Tuesday, April 26, 2011

Hands On: The Manatee Scientists: Saving Vulnerable Species by Peter Lourie

Today is windless, sunny, cold, and perfect.

Why conduct a manatee survey during a cold snap? During the cold periods in south Florida, manatees congregate and find refuge either in the warm 72 degree water of natural springs or in the warm water discharges from big power plants up and down both coasts.

Seeing manatees from a plane is a remarkable experience, John Reynolds says. "You're only seven hundred feet above the water, and you can see them rise to breathe and interact with one another. You see the moms and the calves beside them, many with boat scars on their backs."

Protecting the endangered and threatened species of this planet can be as exciting as flying low, one wing straight down, over Florida's waterways to prepare a yearly census of Florida's beloved manatees,. It can also be as saddening as finding the bones of a Amazonian manatee, raised from a bottle-fed calf only to find she has failed to survive when released in an ogapo, a dark-water tributary of the Amazon, as did Brazilian naturalist Fernando Rosas in his difficult work to support the shy river manatees of South America.

Or perhaps the most exciting biological find could take place on dry land, deep in the Congo's forests, behind the wooden hut of one of the river's most seasoned manatee hunters.

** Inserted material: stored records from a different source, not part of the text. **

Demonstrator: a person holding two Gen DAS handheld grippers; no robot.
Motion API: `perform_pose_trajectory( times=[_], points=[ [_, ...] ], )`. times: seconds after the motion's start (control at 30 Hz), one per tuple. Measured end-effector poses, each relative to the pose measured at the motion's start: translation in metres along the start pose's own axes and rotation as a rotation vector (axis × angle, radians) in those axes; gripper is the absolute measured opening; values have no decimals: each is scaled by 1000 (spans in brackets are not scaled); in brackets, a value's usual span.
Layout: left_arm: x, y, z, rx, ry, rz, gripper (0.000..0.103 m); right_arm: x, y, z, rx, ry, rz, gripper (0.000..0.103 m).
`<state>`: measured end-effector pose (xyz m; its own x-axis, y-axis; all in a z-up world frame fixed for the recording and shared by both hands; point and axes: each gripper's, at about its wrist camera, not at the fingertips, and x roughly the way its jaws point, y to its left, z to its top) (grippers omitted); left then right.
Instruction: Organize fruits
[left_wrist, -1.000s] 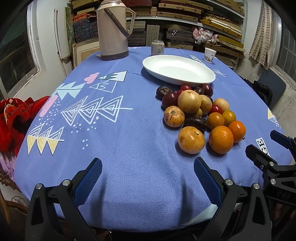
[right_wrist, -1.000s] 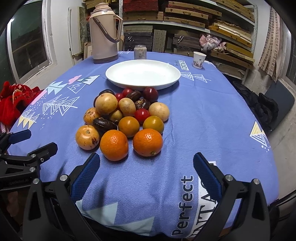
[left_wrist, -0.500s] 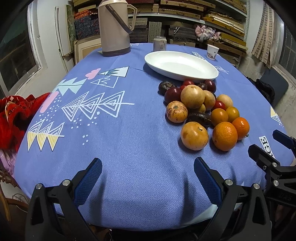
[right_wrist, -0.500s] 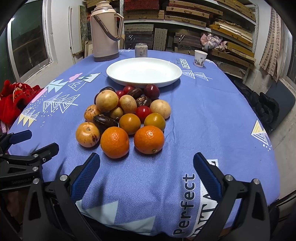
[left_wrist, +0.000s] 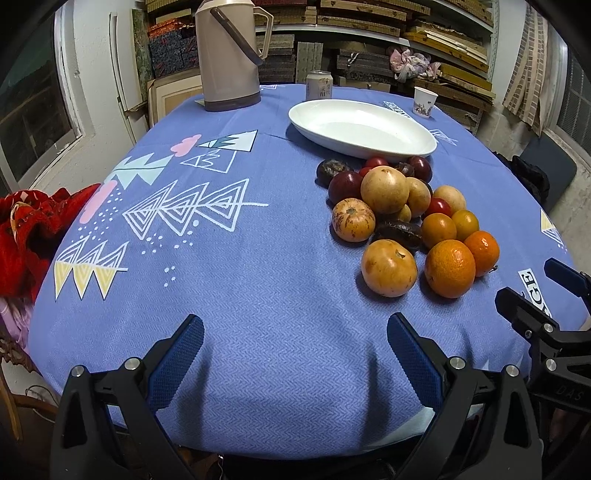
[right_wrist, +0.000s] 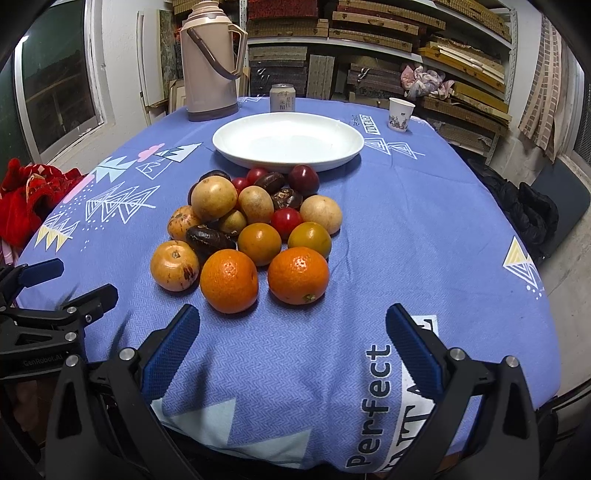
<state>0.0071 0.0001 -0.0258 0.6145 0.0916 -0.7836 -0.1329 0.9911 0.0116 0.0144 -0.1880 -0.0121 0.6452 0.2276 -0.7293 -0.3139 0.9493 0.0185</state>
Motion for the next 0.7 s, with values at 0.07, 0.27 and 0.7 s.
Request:
perform_pose_trajectory(
  times=[0.07,0.27,0.7],
  points=[
    [1,0,-1,-1,1,1,100,0,0,0,-1,0,0,99],
    [2,0,-2,0,2,2,100,1,0,-1,-1,1,-1,99],
    [19,-14,4,74,-6,-52,100,6,-14,-11,7,-6,21,99]
  ],
)
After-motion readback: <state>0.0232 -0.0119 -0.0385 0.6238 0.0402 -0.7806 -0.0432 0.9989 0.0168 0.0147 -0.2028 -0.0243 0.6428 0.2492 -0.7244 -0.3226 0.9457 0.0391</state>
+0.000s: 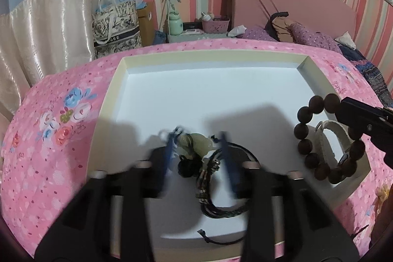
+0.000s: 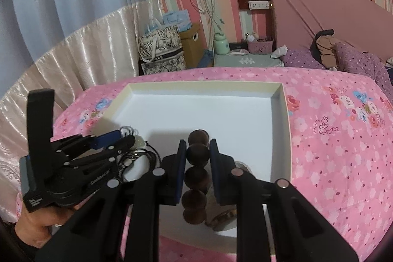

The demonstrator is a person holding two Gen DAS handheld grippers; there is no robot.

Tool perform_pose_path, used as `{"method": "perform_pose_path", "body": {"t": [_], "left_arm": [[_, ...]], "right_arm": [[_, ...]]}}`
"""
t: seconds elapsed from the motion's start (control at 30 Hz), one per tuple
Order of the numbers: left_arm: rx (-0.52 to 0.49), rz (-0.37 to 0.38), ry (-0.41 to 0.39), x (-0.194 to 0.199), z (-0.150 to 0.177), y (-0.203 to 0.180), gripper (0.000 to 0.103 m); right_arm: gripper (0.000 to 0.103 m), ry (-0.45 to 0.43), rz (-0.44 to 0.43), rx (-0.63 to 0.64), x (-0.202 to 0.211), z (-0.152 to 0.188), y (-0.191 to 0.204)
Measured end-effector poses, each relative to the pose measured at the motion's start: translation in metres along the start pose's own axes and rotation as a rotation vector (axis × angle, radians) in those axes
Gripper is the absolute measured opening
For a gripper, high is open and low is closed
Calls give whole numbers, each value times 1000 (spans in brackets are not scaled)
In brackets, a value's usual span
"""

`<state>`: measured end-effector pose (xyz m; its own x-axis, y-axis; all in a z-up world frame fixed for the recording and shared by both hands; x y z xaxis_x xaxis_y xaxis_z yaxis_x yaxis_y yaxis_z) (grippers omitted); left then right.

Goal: Organize jewelry
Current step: 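Open the left gripper to release the pendant in the tray while the right gripper releases the bead bracelet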

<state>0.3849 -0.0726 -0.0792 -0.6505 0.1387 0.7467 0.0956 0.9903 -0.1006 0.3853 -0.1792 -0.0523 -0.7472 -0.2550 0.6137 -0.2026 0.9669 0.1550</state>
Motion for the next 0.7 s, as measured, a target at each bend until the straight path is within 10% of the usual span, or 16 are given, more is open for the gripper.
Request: {"method": "perform_pose_path", "body": {"t": [0.1, 0.23, 0.7], "left_arm": [[-7, -12, -9, 0, 1, 1, 61], [2, -11, -23, 7, 0, 2, 67], [22, 34, -118, 73, 9, 13, 80]], "right_arm": [[22, 27, 39, 13, -7, 2, -5], [62, -15, 61, 8, 3, -3, -9], [78, -206, 79, 7, 94, -6, -7]]}}
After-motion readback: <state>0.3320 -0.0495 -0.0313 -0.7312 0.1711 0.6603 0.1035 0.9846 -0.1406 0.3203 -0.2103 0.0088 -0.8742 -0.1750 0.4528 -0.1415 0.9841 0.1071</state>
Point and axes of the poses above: each gripper's, at about its wrist camera, not at the fingertips, and x roughly against the way its jaws point, y to its left, z to its underside, the point moved 8 cm from there along -x, roughly the way its jaws point, and after that the axes turned 10 degrees about x, right-handed, at the moved point
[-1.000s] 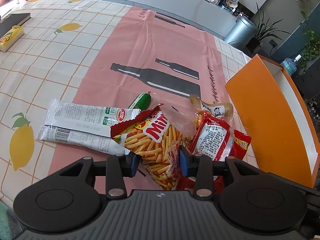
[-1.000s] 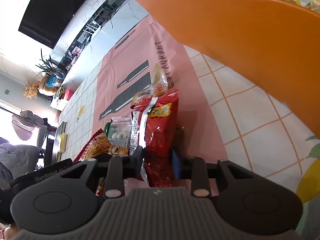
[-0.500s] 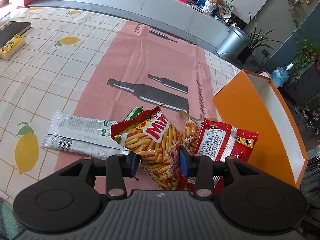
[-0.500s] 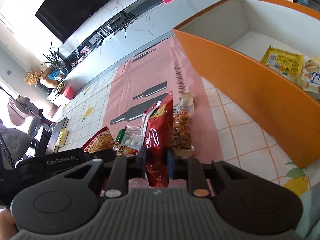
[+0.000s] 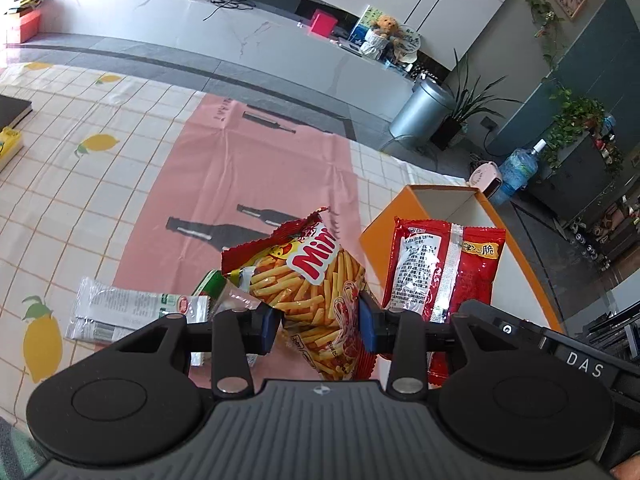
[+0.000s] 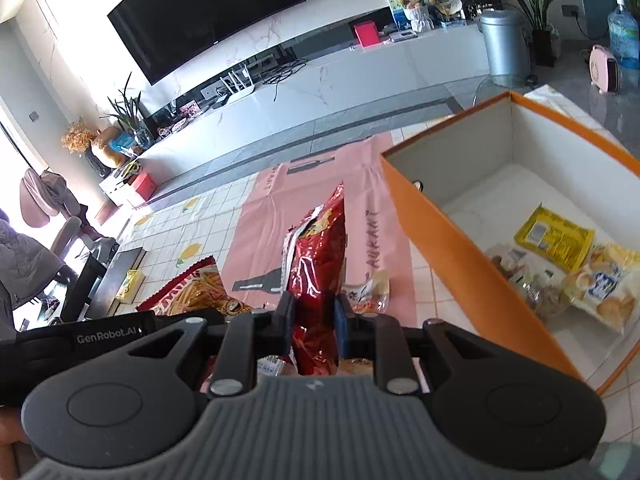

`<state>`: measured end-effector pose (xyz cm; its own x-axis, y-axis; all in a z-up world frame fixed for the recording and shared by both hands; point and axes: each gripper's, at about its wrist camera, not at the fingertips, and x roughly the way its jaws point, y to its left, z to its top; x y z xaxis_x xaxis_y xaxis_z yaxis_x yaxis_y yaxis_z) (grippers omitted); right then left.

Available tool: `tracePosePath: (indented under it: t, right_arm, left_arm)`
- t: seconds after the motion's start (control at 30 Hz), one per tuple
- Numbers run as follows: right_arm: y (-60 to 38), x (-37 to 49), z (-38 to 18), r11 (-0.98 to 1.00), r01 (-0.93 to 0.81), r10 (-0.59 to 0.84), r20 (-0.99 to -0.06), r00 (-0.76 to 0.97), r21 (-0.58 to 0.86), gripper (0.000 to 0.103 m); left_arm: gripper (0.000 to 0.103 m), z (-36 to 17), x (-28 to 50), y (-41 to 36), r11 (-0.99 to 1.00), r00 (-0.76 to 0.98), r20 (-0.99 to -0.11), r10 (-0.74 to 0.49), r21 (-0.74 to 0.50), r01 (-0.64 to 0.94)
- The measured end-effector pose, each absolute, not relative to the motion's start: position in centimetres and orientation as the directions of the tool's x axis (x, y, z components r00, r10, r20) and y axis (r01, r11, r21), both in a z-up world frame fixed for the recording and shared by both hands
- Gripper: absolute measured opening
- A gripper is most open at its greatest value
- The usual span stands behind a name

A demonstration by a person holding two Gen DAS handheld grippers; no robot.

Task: Organize snacks
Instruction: 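Carry both bags into the orange box and open both tools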

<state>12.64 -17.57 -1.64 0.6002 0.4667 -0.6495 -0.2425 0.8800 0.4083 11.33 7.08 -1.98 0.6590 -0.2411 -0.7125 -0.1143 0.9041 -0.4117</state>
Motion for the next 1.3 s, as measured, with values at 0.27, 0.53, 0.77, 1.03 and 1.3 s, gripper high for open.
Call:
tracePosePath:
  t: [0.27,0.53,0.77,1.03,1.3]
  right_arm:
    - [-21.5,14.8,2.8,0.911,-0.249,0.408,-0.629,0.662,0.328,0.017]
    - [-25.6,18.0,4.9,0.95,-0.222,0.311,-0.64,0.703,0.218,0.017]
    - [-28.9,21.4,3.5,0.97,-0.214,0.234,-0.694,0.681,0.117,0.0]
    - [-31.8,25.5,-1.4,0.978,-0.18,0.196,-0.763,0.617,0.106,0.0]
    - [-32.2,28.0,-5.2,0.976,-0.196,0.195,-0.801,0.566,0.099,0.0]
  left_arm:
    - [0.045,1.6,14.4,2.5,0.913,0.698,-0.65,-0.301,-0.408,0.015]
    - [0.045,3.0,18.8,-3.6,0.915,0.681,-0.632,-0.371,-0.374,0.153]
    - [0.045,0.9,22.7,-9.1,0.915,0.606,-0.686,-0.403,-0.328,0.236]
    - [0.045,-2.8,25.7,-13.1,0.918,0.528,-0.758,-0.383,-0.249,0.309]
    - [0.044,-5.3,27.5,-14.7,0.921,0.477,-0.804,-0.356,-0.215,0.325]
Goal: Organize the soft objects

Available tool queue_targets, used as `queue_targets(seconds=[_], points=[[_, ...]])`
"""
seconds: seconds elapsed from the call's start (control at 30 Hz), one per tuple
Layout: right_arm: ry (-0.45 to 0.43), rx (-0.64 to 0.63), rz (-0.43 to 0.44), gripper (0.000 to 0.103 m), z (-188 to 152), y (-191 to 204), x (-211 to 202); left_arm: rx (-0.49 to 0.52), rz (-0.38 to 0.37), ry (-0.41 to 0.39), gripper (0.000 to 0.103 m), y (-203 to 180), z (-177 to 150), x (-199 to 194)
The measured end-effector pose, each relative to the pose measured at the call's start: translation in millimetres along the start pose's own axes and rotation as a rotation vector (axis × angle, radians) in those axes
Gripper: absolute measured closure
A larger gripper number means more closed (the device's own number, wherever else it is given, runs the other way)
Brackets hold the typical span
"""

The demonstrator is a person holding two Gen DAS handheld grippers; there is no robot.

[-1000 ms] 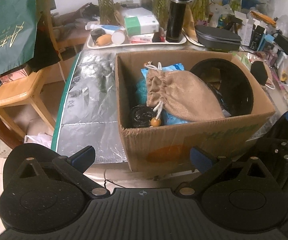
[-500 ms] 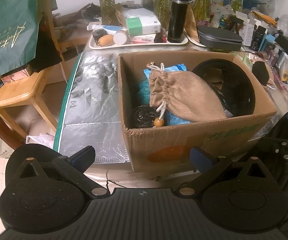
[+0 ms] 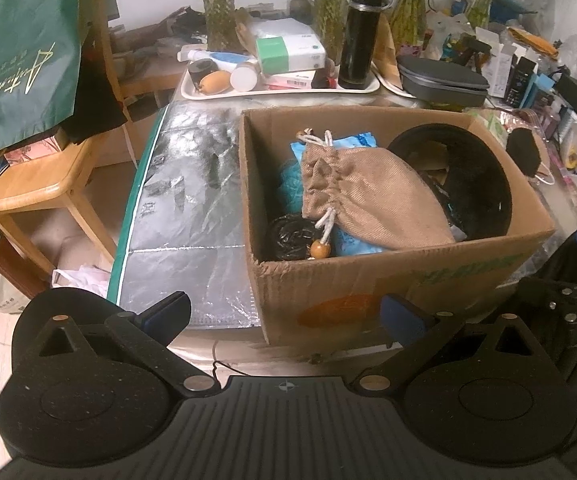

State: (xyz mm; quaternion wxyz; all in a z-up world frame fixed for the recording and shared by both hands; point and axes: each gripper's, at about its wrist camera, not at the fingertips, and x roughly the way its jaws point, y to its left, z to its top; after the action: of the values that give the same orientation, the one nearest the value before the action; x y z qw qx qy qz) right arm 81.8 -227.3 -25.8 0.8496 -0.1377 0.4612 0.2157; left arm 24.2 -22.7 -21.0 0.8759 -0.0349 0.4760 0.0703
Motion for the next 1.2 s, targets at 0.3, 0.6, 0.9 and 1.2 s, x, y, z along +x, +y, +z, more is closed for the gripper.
queue_targets(seconds=[0.3,0.6,0.9,1.2], points=[[-0.001,-0.008,0.002,0.000,0.2,4.0,-0.2,0.002,-0.003,0.003,0.000,-2.1,0.3,-0.5],[0.000,-0.008,0.004,0.000,0.3,5.3,0.1,-0.003,0.000,0.008,0.000,-1.7,0.5,0.6],[-0.001,-0.007,0.005,0.000,0.4,5.4,0.3,-0.005,0.006,0.015,0.000,-0.2,0.3,1.8],[-0.003,-0.003,0.003,0.000,1.3,4.5,0.9,-0.016,-0.006,0.006,0.000,1.8,0.7,0.8]])
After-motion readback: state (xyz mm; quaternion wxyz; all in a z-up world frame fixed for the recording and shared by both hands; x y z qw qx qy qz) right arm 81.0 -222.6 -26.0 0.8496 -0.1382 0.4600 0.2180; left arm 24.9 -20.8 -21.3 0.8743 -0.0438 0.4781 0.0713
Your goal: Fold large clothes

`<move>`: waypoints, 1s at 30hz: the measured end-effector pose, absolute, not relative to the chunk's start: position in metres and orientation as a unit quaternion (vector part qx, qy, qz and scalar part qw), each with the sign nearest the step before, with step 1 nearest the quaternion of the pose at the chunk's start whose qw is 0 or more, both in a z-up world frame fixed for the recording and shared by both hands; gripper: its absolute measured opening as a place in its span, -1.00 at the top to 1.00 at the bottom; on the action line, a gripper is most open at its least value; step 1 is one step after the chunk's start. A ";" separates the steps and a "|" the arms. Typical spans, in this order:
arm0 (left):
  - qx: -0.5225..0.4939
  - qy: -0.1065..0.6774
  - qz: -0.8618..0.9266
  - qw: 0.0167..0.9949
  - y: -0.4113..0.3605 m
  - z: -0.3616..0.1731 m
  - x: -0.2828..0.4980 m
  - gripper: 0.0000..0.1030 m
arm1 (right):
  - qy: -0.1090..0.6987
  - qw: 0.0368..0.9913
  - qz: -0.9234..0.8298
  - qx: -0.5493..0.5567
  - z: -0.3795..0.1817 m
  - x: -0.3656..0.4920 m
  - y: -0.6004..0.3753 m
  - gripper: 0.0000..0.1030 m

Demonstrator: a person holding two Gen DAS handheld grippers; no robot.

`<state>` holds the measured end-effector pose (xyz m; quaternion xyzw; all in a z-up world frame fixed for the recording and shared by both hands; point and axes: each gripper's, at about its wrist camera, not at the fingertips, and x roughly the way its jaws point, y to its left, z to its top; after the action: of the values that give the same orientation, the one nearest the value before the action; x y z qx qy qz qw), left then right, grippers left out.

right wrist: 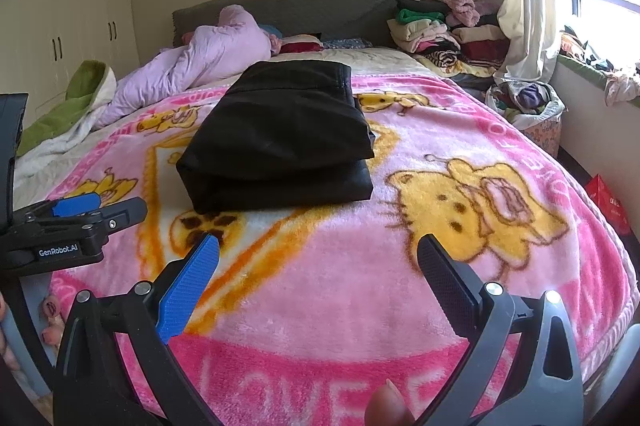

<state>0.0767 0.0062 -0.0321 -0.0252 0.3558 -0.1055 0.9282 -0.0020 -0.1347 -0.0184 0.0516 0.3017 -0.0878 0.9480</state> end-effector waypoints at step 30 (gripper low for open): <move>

Hoping to buy the recently deceased hunter's well-worn harpoons to discourage his sons from taking up his trade, marine field scientist Lucy Keith stumbles upon a treasure trove of biological information in the extensive piles of manatee bones behind the hunter's home, invaluable sources of life cycle and genetic information on the rarely seen and little known African manatee.

It's all in a day's work for a practicing field scientist, as documented in the richly illustrated The Manatee Scientists (SITF): Saving Vulnerable Species (Scientists in the Field Series) (Houghton Mifflin, 2011), the latest in the extensive and noted Scientists in the Field series. Author Peter Lourie doesn't hesitate to take the reader "into the weeds" as he follows his working scientists about their daily work, glamorous and not so glamorous--work which involves not only caring for and releasing injured or abandoned calves, but also capturing healthy specimens to take blood samples, scooping feces from cloudy streams deep in the rain forest, or collecting found remains of deceased animals to learn as much as possible about this reclusive plant-eating water mammal. Knowledge about the life cycle, normal physiology, reproduction, and threats to existence facing these animals is vital to their preservation. As a large (up to 3600 pounds) marine mammal with no means of self defense and a need to eat huge quantities of plant matter daily, this distant cousin of the elephant and aardvark is but one of nature's large water mammals that scientists worldwide are following to reinforce the work of conservationists.

Author Lourie portrays each of these scientists in their regions of the three major Atlantic varieties of the manatee, and backs up his text with lavish color photos of every stage of their work, followed by an appendix with author's notes, an extensive glossary, and a full index to assist in middle school and high school reports.

Just a few of the intriguing titles in this fascinating series are Extreme Scientists: Exploring Nature's Mysteries from Perilous Places (Scientists in the Field Series) (see my review here), Mysterious Universe: Supernovae, Dark Energy, and Black Holes (Scientists in the Field Series), Diving to a Deep-Sea Volcano (Scientists in the Field Series), and Science Warriors: The Battle Against Invasive Species (Scientists in the Field Series).